In order to serve the official and development version of the Telegram mini-app, we need to provide a public-facing endpoint. We should have a lone instance of the development version at some port (3000), and the official version will run as multiple instances as a systemd service with PM2, and be reverse-proxied by Caddy.

The reason to have multiple instances of the production app is to able to do zero-downtime deployment, and also to maintain availability of the service in case one instance crashes.

Cloudflare DNS

I set up a subdomain nanasplits.ding.gg that points to the VPS’ public IP address. For TLS, we will use Cloudflare’s free SSL certificate, and set the SSL/TLS mode to “Full (strict)”.

This means that the traffic between Cloudflare and the VPS will also be encrypted. In Hetzner’s firewall, allow incoming traffic on port 443 only for HTTPS.

Caddy reverse proxy

With Ubuntu, installing Caddy via apt will automatically set up Caddy as a systemd service. Simply edit the Caddyfile to add a new site configuration for nanasplits.ding.gg that reverse proxies to the production app instances.

/etc/caddy/Caddyfile
# Simple test endpoint to verify the server and Caddy is up and running.
ping.ding.gg {
respond "PONG" 200
}
# Refer to the Caddy docs for more information:
# https://caddyserver.com/docs/caddyfile
# production app
nanasplits.ding.gg {
reverse_proxy [::1]:3001 [::1]:3002 [::1]:3003 {
lb_policy round_robin
}
}
# development app
nanasplitsdev.ding.gg {
reverse_proxy [::1]:3000
}

Localhost addresses are in IPV6 format, hence the [::1] since Hetzner VPS do not come with an IPV4 loopback interface.

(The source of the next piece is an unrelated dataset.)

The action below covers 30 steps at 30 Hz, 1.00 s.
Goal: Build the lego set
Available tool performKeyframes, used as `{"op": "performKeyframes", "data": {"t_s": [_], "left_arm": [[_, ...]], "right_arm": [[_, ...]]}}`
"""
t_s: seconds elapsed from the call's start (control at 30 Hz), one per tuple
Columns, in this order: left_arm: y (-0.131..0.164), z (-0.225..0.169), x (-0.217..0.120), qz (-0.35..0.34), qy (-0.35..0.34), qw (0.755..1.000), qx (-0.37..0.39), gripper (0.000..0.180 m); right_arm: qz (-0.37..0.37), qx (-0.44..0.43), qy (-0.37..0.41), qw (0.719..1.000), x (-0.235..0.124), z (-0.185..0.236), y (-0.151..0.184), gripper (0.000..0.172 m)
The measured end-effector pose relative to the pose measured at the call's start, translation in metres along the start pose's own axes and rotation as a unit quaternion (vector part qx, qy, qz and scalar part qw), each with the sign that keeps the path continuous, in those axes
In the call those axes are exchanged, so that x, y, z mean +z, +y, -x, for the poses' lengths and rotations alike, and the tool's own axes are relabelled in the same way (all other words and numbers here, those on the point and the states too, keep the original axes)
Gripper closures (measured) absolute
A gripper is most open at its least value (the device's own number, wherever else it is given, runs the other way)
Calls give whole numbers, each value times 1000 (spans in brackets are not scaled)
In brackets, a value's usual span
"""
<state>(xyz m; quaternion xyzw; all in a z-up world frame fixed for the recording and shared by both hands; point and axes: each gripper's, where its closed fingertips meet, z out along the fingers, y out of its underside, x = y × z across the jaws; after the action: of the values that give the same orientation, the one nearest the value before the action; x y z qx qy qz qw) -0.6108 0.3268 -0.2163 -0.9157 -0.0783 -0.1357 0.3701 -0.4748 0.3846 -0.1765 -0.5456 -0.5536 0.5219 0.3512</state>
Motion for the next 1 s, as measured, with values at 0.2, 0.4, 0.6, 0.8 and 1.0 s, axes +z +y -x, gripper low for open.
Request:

Setting up a public-facing web service

The goal I want to achieve is to be able to guide the development of and test new features on Nanasplits with Hermes from my phone, while I’m out and about. The idea goes something like this:

  1. dev server is exposed to the public internet and accessed via Telegram
  2. Hermes makes changes to the local copy of codebase.
  3. Dev version of Telegram mini-app gets hot-reloaded with the new code, and I can test the changes on the spot.
  4. Iterate and repeat.

Once the feature is ready, I can then merge the code to master. Build is done on the VPS and deployment is just a systemctl reload of the ./dist folder. Essentially the VPS instance is the source of truth while Github is just a mirror.